A high-δ18O mantle source for the 2.06 Ga Phalaborwa Igneous Complex, South Africa?
Joshua Munro, Chris Harris- Geochemistry and Petrology
- Geophysics
Abstract
The 2060 ± 2 Ma Phalaborwa Complex is a pipe-like, ultramafic to carbonatite intrusion formed from multiple magma pulses. The complex is made up of a main pipe consisting of clinopyroxenites, ultramafic pegmatoids, carbonatites and foskorite (olivine-apatite-magnetite-calcite assemblage), surrounded by many smaller syenite plugs. The range in mineral δ18O values for all rock types and minerals analysed in the Phalaborwa Complex is 2.24 to 18.3‰. However, 24 analyses of the most abundant and robust mineral, diopside, all have δ18O values between 6.2 and 7.7‰. The δ18O values of baddeleyite, olivine, diopside, magnetite, apatite and aegirine are thought to be magmatic. Most mineral pairs have differences in δ18O value that are consistent with magmatic equilibrium at high temperatures down to closure temperature. Alkali feldspar and phlogopite have more variable δ18O values, and both minerals may have undergone subsolidus O-exchange. The δD values for petrographically fresh Phalaborwa Complex phlogopite range from -77 to -48‰ with a mean of -64 ± 9‰ (1σ, n=19). The phlogopite δD values are consistent with subduction-related magmatic water. Despite petrographic evidence for fluid-rock interaction in the carbonatite-foskorite rocks, the carbonatite δ13C and δ18O range (δ18O, 8.13 to 12.00‰; δ13C, -3.19 to -5.60‰) overlaps with the unaltered, primary igneous carbonatite field.

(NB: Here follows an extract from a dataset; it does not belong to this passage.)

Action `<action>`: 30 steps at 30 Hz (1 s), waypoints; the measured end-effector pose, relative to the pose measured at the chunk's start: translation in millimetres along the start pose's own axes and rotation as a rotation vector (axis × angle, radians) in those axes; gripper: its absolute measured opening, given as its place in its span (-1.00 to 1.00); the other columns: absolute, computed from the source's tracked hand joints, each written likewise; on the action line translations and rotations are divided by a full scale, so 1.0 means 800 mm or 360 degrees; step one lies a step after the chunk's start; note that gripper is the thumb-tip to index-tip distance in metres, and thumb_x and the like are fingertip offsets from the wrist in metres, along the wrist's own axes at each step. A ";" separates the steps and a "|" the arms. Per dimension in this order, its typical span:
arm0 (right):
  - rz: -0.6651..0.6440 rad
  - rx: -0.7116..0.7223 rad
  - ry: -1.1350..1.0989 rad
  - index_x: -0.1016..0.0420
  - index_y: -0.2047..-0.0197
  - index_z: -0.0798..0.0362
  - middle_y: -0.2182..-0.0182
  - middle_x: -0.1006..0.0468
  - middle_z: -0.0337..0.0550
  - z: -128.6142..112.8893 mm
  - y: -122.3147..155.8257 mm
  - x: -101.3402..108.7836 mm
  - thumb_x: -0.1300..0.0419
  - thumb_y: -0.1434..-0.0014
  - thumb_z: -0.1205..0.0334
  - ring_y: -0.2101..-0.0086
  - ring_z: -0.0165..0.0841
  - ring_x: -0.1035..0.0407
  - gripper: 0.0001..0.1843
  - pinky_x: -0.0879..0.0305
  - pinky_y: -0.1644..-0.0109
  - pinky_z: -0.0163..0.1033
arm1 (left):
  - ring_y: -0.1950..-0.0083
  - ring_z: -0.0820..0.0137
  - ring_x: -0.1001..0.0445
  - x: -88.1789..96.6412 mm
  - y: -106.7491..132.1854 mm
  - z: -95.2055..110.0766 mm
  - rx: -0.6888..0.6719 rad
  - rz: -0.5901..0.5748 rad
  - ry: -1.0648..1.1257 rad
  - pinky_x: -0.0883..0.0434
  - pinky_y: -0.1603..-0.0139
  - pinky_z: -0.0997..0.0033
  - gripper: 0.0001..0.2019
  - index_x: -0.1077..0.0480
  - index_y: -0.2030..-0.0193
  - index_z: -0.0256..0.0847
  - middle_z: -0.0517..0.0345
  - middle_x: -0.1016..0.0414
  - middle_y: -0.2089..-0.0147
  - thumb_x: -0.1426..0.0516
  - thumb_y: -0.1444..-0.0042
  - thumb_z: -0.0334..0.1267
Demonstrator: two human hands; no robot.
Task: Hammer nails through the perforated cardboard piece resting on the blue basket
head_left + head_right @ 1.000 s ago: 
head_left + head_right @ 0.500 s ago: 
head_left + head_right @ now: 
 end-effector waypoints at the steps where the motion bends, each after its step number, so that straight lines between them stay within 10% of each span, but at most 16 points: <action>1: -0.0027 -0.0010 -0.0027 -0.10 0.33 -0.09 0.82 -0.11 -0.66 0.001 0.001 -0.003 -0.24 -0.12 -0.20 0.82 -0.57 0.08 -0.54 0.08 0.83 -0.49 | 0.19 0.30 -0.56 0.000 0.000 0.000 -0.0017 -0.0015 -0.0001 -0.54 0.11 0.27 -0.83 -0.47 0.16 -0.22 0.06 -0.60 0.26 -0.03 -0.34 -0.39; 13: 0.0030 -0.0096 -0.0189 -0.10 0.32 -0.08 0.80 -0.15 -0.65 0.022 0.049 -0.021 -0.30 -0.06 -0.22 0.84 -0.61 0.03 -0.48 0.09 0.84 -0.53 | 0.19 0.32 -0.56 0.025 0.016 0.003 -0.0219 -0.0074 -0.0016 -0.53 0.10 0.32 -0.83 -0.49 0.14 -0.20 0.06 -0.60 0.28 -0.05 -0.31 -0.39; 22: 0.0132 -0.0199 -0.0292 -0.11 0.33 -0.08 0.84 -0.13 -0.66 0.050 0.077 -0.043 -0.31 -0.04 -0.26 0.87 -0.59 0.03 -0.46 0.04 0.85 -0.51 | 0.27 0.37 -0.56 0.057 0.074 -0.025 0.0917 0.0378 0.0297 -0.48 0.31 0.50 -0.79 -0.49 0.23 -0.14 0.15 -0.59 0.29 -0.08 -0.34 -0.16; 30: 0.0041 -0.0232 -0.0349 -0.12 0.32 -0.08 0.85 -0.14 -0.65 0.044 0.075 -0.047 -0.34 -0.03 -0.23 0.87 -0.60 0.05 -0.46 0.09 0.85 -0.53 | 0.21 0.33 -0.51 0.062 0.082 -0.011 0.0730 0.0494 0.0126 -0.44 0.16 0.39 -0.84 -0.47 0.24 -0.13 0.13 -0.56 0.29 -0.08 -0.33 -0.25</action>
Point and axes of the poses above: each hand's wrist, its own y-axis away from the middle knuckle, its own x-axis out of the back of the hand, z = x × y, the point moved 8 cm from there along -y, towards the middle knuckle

Magma δ18O values estimated from silicate and oxide minerals are mostly higher than normal mantle magmas (pyroxenites, ~7.6‰; foskorite, 7.2‰). The δ18O value of syenite magma estimated from aegirine is 7.8 ± 0.9‰ (1σ, n=8), in equilibrium with whole-rock syenite δ18O values (8.7 ± 0.4‰, 1σ, n=5). Local basement rocks have average bulk δ18O values of 8.6‰, and realistic proportions of assimilation by a mantle-derived magma (δ18O, 5.7‰) could not have produced the δ18O values in the pyroxenites or foskorites. Instead, it is proposed that the high-δ18O values of Phalaborwa Complex magmas reflect that of the mantle source. High δ18O values are also a feature of the Rustenburg Layered Suite of the Bushveld Complex (2060 to 2055 Ma), which may have had a similar high-δ18O mantle source. The higher δ18O values of the satellite syenites are consistent with an origin by partial melting of metasomatised country rock.